*Exercise directions*
Return the complete listing exactly as it reads, with each picture removed.

*Collected data*
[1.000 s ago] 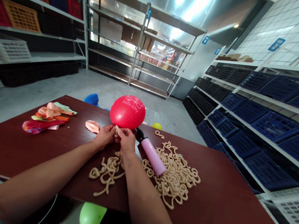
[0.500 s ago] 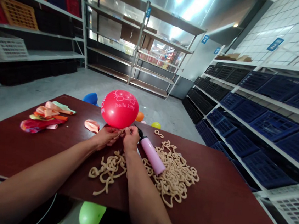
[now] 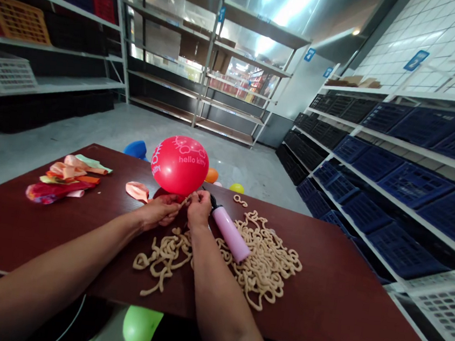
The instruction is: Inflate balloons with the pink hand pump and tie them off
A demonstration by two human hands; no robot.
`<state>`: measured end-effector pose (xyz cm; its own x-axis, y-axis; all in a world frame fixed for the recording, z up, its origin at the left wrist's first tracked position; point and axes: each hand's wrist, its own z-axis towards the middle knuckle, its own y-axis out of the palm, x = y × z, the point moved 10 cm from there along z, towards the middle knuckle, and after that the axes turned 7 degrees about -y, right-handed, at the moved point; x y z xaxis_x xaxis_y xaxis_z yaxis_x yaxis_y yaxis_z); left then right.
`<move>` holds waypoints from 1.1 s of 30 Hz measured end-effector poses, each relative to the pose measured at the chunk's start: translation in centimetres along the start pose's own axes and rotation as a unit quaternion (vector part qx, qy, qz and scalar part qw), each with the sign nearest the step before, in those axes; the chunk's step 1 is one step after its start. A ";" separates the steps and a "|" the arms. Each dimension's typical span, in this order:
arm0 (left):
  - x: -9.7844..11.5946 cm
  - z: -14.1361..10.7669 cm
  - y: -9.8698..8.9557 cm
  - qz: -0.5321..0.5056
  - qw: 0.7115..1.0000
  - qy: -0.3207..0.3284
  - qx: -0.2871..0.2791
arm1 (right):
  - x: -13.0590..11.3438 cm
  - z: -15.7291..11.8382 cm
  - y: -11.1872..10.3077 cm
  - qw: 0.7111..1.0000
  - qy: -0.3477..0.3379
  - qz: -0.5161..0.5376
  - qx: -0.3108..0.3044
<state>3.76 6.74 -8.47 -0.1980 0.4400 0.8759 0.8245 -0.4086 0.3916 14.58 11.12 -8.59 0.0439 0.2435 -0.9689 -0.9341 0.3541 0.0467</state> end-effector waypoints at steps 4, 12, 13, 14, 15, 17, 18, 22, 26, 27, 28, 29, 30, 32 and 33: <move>-0.1 0.2 -0.6 0.008 1.000 -0.002 0.009 | 0.4 -0.3 -0.2 0.999 0.021 0.013 0.027; 1.2 0.7 -4.2 -0.022 0.989 -0.003 0.148 | 0.3 -0.5 0.6 1.000 0.011 -0.009 -0.022; 1.9 0.9 -4.6 -0.014 0.986 0.002 0.166 | 0.5 -0.4 0.6 1.000 0.015 -0.015 -0.022; 2.6 1.1 -4.9 0.002 0.983 0.007 0.183 | 0.7 -0.4 0.6 0.999 0.019 -0.023 -0.022; 3.5 1.5 -5.1 0.024 0.979 0.014 0.201 | 1.0 -0.3 0.6 0.999 0.021 -0.030 -0.023; 5.4 2.3 -5.6 0.068 0.969 0.035 0.233 | 1.2 -0.2 0.7 0.999 0.016 -0.040 -0.024; 6.2 2.8 -5.7 0.086 0.966 0.039 0.242 | 1.3 -0.1 0.8 0.999 0.012 -0.040 -0.022; 8.8 3.6 -7.1 0.167 0.948 0.027 0.268 | 1.4 -0.1 0.7 0.999 0.004 -0.044 -0.017; 12.9 0.1 -10.6 0.430 0.807 0.068 0.398 | 1.2 0.0 0.9 0.996 -0.008 -0.077 -0.036; 13.4 -1.0 -11.6 0.491 0.758 0.057 0.426 | 1.1 0.0 1.0 0.995 -0.016 -0.086 -0.042; 13.5 -2.0 -12.6 0.536 0.717 0.033 0.444 | 1.0 0.0 1.2 0.994 -0.024 -0.094 -0.051; 13.2 -2.9 -13.6 0.567 0.688 0.003 0.453 | 0.9 0.0 1.5 0.993 -0.032 -0.100 -0.061; 12.7 -3.7 -14.7 0.584 0.670 -0.027 0.458 | 0.8 -0.1 1.8 0.991 -0.040 -0.106 -0.073; 11.2 -5.0 -16.4 0.586 0.661 -0.076 0.462 | 0.5 -0.3 2.5 0.986 -0.057 -0.117 -0.102; 10.4 -5.4 -16.9 0.574 0.673 -0.079 0.460 | 0.4 -0.4 2.9 0.983 -0.066 -0.124 -0.118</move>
<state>-15.08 13.90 -4.41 0.8481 0.3661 0.3829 0.3796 0.0842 -0.9213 11.79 11.85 -8.91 0.3118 0.2970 -0.9026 -0.9442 0.2027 -0.2595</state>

*Result of the exercise*
[1.000 s ago] 
[0.500 s ago] 
[now] 
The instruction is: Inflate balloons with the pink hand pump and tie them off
A demonstration by two human hands; no robot.
`<state>`: measured end-effector pose (xyz cm; its own x-axis, y-axis; all in a world frame fixed for the recording, z up, its origin at the left wrist's first tracked position; point and axes: each hand's wrist, its own z-axis towards the middle knuckle, its own y-axis out of the palm, x = y × z, the point moved 10 cm from there along z, towards the middle knuckle, and after that the axes turned 7 degrees about -y, right-handed, at the moved point; x y z xaxis_x xaxis_y xaxis_z yaxis_x yaxis_y yaxis_z); left then right.
`<move>` holds waypoints from 1.1 s of 30 Hz measured end-effector poses, each relative to the pose measured at the chunk's start: translation in centimetres along the start pose's own axes and rotation as a unit quaternion (vector part qx, qy, qz and scalar part qw), each with the sign nearest the step before, in those axes; the chunk's step 1 is one step after its start. A ";" separates the steps and a "|" the arms. Each dimension's typical span, in this order:
arm0 (left):
  - x: -9.7844..11.5946 cm
  - z: -14.1361..10.7669 cm
  - y: -9.8698..8.9557 cm
  - qz: -0.5321..0.5056
  - qw: 0.7115..1.0000
  - qy: -0.3207..0.3284
  - qx: -0.2871..0.2791
arm1 (right):
  - x: -13.0590..11.3438 cm
  - z: -15.7291..11.8382 cm
  - y: -11.1872..10.3077 cm
  - qw: 0.7111..1.0000
  - qy: -0.3477..0.3379
  - qz: -0.5161..0.5376
  - qx: -0.3108..0.3044
<state>3.76 6.74 -8.47 -0.1980 0.4400 0.8759 0.8245 -0.4086 0.3916 14.58 11.12 -8.59 0.0439 0.2435 -0.9689 -0.9341 0.3541 0.0467</state> end-effector waypoints at steps 4, 12, 13, 14, 15, 17, 18, 22, 26, 27, 28, 29, 30, 32 and 33: <move>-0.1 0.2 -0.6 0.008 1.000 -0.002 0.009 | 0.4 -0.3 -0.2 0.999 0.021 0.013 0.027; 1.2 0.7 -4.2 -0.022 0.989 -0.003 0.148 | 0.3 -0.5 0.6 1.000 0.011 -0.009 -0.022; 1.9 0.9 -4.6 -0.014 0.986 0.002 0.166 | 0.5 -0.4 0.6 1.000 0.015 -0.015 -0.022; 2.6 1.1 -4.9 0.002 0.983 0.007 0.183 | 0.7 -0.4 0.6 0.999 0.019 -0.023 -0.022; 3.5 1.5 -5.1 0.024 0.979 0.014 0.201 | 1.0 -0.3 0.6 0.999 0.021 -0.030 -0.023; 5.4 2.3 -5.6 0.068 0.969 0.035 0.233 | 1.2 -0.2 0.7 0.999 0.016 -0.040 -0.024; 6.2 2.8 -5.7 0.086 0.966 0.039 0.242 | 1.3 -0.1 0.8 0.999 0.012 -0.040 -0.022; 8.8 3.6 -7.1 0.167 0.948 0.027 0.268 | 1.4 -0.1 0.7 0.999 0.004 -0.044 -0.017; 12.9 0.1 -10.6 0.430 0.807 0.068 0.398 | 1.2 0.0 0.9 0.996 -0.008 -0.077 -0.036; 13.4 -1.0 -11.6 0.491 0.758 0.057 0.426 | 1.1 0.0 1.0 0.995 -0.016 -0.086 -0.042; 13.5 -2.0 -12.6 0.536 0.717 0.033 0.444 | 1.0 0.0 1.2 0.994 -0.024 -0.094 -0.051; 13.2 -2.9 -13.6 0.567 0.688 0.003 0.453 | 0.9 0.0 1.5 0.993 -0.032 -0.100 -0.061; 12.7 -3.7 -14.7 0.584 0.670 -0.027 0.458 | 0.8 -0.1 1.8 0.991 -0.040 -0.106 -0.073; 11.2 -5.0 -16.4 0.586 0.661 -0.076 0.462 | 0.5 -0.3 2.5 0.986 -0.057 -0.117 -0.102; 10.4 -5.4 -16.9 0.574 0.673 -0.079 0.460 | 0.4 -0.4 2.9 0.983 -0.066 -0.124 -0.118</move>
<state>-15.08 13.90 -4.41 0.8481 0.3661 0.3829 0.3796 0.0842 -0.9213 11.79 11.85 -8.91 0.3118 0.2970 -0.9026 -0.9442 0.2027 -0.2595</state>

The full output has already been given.